Une vie de femme entre féminisme, engagement social et littérature
Sur : Germaine Goetzinger, Aline Mayrisch de Saint-Hubert (1874-1947). Ein Frauenleben im Spannungsfeld von Feminismus, sozialem Engagement und Literatur, Luxembourg, Guy Binsfeld, 2022, 503 p. [ill.] ISBN : 928-99959-42-79-9
Personnalité incontournable de la vie culturelle luxembourgeoise et auteure de nombreuses études et essais sur la vie littéraire de son pays, Germaine Goetzinger propose une biographie d’Aline Mayrisch (1874-1947) qui, grâce à de très nombreux témoignages inédits puisés dans des archives publiques ou privées et sans négliger les travaux antérieurs (de Cornel Meder, Tony Bourg, Christoph Dröge), nous offre le portrait fascinant d’une personne passionnée, engagée et acquise à la cause de la femme. D’une grande générosité, ouverte aux autres, courageuse, lettrée qui maîtrise plusieurs langues, critique, traductrice et essayiste, on découvre également une femme constamment écartelée par des doutes existentiels et une soif d’absolu, éternelle insatisfaite tourmentée par des démons la plupart du temps incontrôlables.

Cette biographie dépasse les étapes « extérieures » d’une vie active à souhait, le rôle de châtelaine de Colpach qui, aux côtés de son mari, l’industriel luxembourgeois Émile Mayrisch (1862-1928), mort prématurément, travaille au rapprochement informel entre l’Allemagne et la France, par le biais d’acteurs engagés dans la vie littéraire ou culturelle. Car Aline Mayrisch a été trop longtemps réduite à ce rôle. Or, la biographie de Germaine Goetzinger nous invite à l’accompagner dans ses nombreux voyages, souvent en compagnie de sa fille Andrée ou d’amis (comme André Gide, Henri Ghéon, Hugues Le Gallais dit Hugo San, Jean de Menasce, Marie Delcourt-Curvers), en Italie, en Grèce, en Égypte, en Turquie, en URSS, en Perse, au Japon, en Indochine, aux États-Unis...
L'auteure nous met ensuite en contact avec les très nombreuses personnalités rencontrées : André Gide, Jacques Rivière, Bernard Groethuysen, Jean Schlumberger, Roger Martin du Gard, Ilse et Ernst Robert Curtius, Henri Michaux, Karl Jaspers, Annette Kolb, Maria Van Rysselberghe, Marie Delcourt-Curvers, Alix Brunnschweile, etc. Des extraits de sa correspondance très riche, de ses journaux de voyage, des « Carnets de Cabris » (pour la plupart inédits), nous informent sur ses observations souvent fines et originales, qui témoignent d’une grande sensibilité et d’un esprit vif, régulièrement désemparé :
Rien ne vous met plus loin d’un être, ne dessine davantage le gouffre qui sépare chaque individu de chaque autre que la conscience d’un violent mouvement intérieur qu’on ne partage pas, dont on ne peut même pas comprendre la cause. (« Voyage en Extrême-Orient », I, p. 3, cité p. 329.)

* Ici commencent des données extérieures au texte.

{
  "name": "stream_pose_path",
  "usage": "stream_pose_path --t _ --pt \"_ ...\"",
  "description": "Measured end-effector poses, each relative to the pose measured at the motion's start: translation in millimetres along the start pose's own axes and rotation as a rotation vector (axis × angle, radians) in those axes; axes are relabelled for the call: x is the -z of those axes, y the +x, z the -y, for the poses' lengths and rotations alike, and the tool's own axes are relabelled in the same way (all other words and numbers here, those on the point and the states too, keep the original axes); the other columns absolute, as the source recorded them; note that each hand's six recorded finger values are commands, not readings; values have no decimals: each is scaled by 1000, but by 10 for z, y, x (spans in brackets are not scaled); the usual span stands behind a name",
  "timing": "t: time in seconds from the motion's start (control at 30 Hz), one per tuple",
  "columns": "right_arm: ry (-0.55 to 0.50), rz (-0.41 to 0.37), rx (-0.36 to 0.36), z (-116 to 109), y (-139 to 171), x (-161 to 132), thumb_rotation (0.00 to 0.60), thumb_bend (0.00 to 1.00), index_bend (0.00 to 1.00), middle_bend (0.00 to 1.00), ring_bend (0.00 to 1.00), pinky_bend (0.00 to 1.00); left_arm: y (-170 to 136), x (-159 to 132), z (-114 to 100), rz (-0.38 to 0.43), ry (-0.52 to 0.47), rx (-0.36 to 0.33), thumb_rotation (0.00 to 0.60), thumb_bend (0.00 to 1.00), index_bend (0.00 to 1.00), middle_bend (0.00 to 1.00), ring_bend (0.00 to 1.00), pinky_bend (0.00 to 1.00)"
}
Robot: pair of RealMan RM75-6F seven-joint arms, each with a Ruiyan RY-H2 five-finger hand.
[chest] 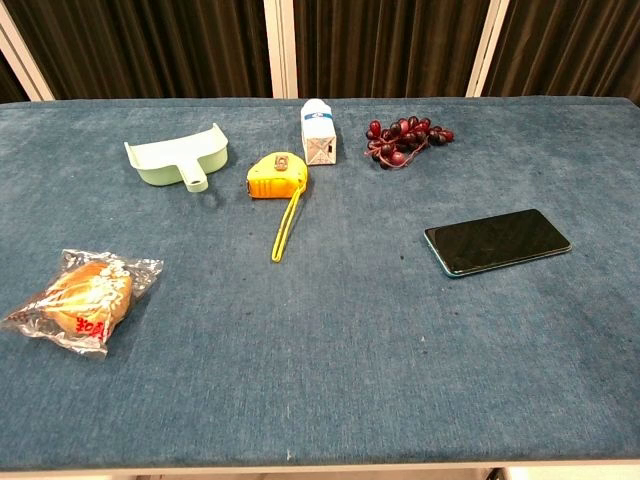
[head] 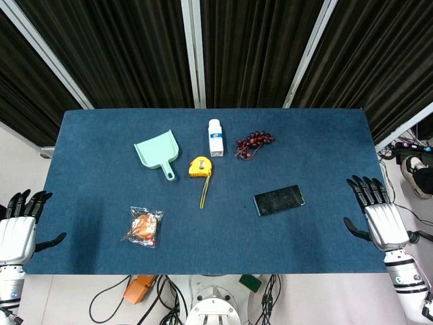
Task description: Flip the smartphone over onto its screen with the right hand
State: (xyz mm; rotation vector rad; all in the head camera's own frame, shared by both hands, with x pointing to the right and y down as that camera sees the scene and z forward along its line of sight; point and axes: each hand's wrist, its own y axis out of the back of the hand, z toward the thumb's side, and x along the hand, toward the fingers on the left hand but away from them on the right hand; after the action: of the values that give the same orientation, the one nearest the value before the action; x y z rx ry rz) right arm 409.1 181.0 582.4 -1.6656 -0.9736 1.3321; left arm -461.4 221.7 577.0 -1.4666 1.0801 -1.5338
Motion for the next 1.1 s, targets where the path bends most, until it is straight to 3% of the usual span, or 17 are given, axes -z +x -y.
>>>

L’ouvrage, très soigné, présente de nombreuses photos, souvent inédites, d’Aline Mayrisch et de son entourage. Il convainc par sa force de synthèse, l’aisance avec laquelle l’auteure esquisse les sujets abordés, qu’il s'agisse de politique, de littérature ou de questions plus largement culturelles et sociales. Il serait utile qu’une traduction française de cette biographie voie le jour.
Peter Schnyder en proposera un compte rendu plus développé dans le Bulletin des Amis d’André Gide du printemps 2023.